:: How to complete this task ::
Search the material for the string "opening", then show every line where it turns up.

:: Available data ::
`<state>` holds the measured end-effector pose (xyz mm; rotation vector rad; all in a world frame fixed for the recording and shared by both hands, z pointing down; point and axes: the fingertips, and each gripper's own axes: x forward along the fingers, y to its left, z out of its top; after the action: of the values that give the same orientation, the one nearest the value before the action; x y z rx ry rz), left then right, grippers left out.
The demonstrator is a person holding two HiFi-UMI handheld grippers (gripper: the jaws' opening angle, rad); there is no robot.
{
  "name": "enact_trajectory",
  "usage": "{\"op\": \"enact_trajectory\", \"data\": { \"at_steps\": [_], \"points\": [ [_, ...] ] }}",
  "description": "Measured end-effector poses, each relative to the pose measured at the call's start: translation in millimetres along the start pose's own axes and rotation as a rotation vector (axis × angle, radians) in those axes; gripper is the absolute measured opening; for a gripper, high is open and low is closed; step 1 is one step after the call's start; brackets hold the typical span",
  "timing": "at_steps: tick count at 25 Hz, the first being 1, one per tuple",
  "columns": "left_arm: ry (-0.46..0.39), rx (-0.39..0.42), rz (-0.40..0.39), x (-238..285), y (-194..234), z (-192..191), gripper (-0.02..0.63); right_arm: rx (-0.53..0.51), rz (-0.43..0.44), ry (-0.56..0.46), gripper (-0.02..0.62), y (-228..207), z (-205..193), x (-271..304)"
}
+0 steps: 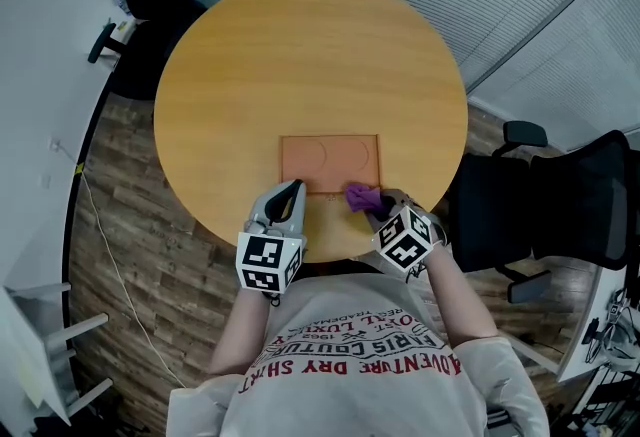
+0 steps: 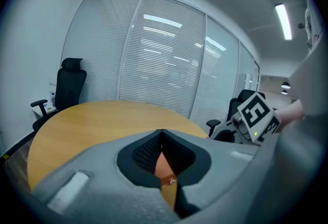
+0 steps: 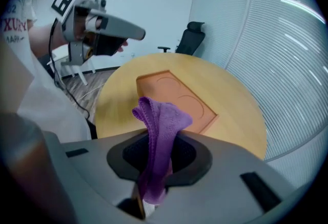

:: Task output ::
The demonstrator is a person holding two HiFi-UMI handheld grippers (gripper: the jaws' opening angle, rad); there is no robot.
  "description": "Measured end-effector poses, each relative to the pose measured at the call's start: translation in millimetres along the start pose's own axes and rotation as a rotation vector (axis × angle, radians) in those axes; gripper is the absolute measured opening; for a gripper, high is open and low is closed; step 1 is one step after the call's start; brackets hold the typical span",

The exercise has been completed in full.